How to run R jobs across multiple (local) computers

TIL this extremely, extremely easy thing
R
Tutorials
Spatial
Data science
Author
Published

March 3, 2023

I’ve got a small homelab going at the moment, where in addition to my daily workstation I’ve also got a NUC, Raspberry Pi, and Synology NAS running on my local network.1 I primarily use these other machines as always-on servers and storage for things like Telegraf, Influx and Grafana, mealie and paperless, but every so often it’s useful to run a long-running, high CPU job on the NUC, rather than tying up my main workstation. In those situations, I tend to use VS Code’s Remote Server, at least for anything too complex for just ssh’ing into the NUC and running commands in the CLI.

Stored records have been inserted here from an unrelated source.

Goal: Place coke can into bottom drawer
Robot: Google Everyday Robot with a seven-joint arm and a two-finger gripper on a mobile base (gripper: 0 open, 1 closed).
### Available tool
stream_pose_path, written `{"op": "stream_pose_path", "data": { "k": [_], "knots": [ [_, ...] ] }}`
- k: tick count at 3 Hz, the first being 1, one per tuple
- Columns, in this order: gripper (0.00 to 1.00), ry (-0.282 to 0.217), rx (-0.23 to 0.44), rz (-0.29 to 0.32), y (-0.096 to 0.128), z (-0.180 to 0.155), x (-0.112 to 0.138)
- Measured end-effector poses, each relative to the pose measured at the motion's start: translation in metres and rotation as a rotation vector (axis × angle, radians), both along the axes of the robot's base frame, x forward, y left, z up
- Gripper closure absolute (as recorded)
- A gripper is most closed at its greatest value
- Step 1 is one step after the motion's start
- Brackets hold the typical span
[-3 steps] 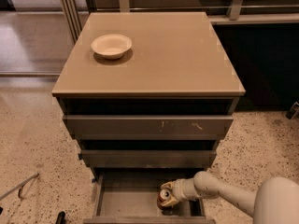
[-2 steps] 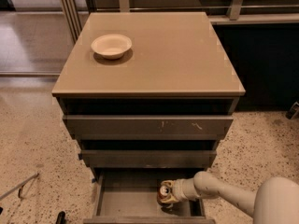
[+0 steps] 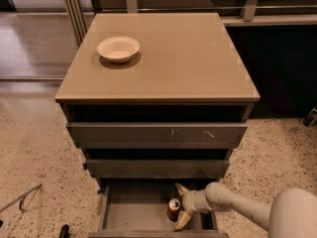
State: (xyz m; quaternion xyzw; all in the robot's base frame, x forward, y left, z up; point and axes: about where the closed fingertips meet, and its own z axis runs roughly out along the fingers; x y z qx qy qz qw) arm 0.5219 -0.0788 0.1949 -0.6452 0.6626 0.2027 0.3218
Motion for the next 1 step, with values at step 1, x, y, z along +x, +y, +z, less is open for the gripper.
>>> {"op": "stream_pose_path", "data": {
  "k": [1],
  "knots": [
    [0.00,0.000,0.000,0.000,0.0000,0.0000,0.0000]
  ]
}}
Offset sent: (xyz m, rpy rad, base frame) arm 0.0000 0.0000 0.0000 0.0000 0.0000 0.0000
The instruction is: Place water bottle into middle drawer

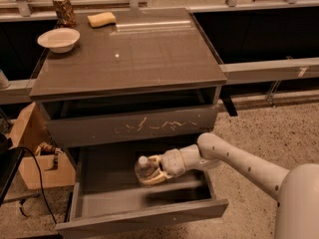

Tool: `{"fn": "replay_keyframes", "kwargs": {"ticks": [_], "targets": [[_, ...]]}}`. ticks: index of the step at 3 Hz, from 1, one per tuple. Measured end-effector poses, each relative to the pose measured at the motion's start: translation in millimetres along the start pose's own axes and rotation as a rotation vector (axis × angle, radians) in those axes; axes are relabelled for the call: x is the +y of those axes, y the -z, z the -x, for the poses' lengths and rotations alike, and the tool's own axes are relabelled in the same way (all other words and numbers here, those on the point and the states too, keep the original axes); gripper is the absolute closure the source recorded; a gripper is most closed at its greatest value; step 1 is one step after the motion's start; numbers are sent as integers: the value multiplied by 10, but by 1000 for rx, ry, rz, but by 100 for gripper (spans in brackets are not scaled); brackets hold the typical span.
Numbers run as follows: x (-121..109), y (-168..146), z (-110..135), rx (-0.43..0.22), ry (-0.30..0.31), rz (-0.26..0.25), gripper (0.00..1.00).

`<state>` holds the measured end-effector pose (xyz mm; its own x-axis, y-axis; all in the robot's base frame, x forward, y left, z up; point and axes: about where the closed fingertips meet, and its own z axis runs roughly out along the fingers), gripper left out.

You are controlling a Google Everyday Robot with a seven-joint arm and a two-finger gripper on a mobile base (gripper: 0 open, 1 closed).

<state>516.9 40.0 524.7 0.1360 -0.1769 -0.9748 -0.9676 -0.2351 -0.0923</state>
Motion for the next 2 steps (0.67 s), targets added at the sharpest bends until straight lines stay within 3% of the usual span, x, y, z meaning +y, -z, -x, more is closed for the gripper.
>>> {"fn": "replay_keyframes", "kwargs": {"ticks": [1,2], "targets": [[-53,-309,-381,-45,13,3,100],[-58,-358,-412,-50,13,10,100]]}}
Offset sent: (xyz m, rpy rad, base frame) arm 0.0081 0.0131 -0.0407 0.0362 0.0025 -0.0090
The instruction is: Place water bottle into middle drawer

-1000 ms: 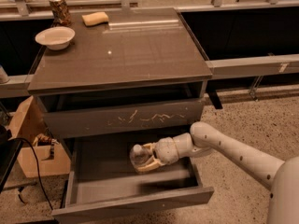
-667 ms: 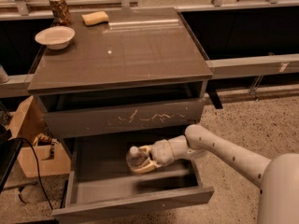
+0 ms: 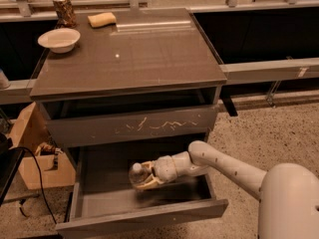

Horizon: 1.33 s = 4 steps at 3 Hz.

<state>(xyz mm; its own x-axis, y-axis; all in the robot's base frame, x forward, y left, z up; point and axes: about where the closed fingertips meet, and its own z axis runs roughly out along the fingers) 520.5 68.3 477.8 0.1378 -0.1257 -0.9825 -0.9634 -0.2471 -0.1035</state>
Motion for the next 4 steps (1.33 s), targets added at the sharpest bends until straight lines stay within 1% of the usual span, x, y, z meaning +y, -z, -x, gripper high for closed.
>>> {"fn": "replay_keyframes", "kwargs": {"ticks": [1,3,4], "targets": [[9,-102,-29,-7,0,23,100],[57,-351,-63,-16,-10,87,100],[142,-545,-137,-17,-22,108,100]]}}
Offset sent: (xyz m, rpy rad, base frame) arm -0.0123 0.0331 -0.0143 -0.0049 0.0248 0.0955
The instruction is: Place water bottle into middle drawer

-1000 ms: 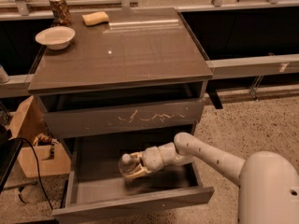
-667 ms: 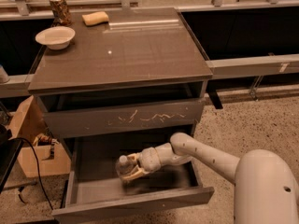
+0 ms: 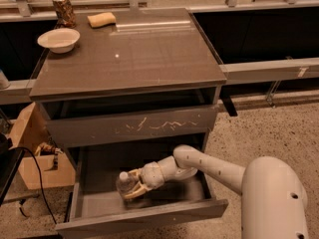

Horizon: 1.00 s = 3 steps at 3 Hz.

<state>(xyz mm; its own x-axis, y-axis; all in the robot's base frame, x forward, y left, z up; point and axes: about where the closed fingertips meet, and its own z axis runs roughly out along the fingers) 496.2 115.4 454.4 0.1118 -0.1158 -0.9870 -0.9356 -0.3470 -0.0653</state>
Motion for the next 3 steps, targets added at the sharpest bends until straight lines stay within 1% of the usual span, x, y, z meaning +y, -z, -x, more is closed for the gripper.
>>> {"fn": "replay_keyframes", "kwargs": {"ticks": [1,3], "targets": [[-26,-31,-31,-5,0,-2,100],[-107,-41,-43,0,9,-31,100]]}}
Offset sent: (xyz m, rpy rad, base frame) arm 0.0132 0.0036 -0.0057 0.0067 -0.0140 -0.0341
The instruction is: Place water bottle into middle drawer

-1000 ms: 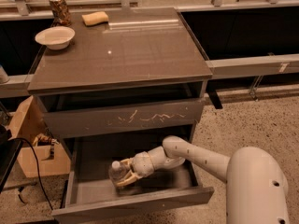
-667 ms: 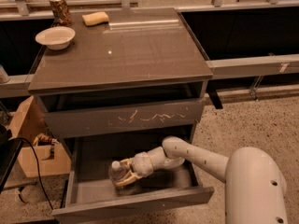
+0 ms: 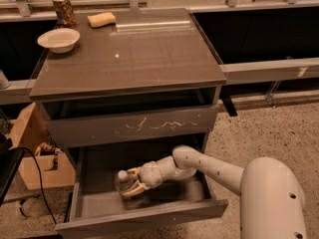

At the moment I’m working with some extremely long-running jobs which will take a few weeks to complete and are blockers for my other work. As a result, I’m not really worried about tying up my main workstation, if it means the jobs will run faster – in fact, I’d like to tie up as many computers as possible, if it means the jobs execute any faster.

In the past, I’ve tried to manually split up jobs into smaller pieces and run them independently on the different computers. This is a pain. I’ve also shifted to using targets for most analysis projects these days, in order to take advantage of its automatic DAG creation and state-saving. Manual splitting-and-execution really undermines targets’ automatic orchestration abilities, so I’ve needed to find a better way to split workloads across computers.

It turns out that better way is extremely straightforward,2 and I’m kicking myself for not finding it out earlier. Say you’ve got two machines with internal IP addresses of 192.168.1.001 and 192.168.1.002, each with a user some_user who has key-based access to ssh into the other machine. If you’re using future, setting a plan to work across both computers takes two function calls:

cl <- parallel::makePSOCKcluster(
  c("192.168.1.001", "192.168.1.002"),
  master = "192.168.1.001",
  user = "some_user"
)
future::plan(future::cluster, workers = cl)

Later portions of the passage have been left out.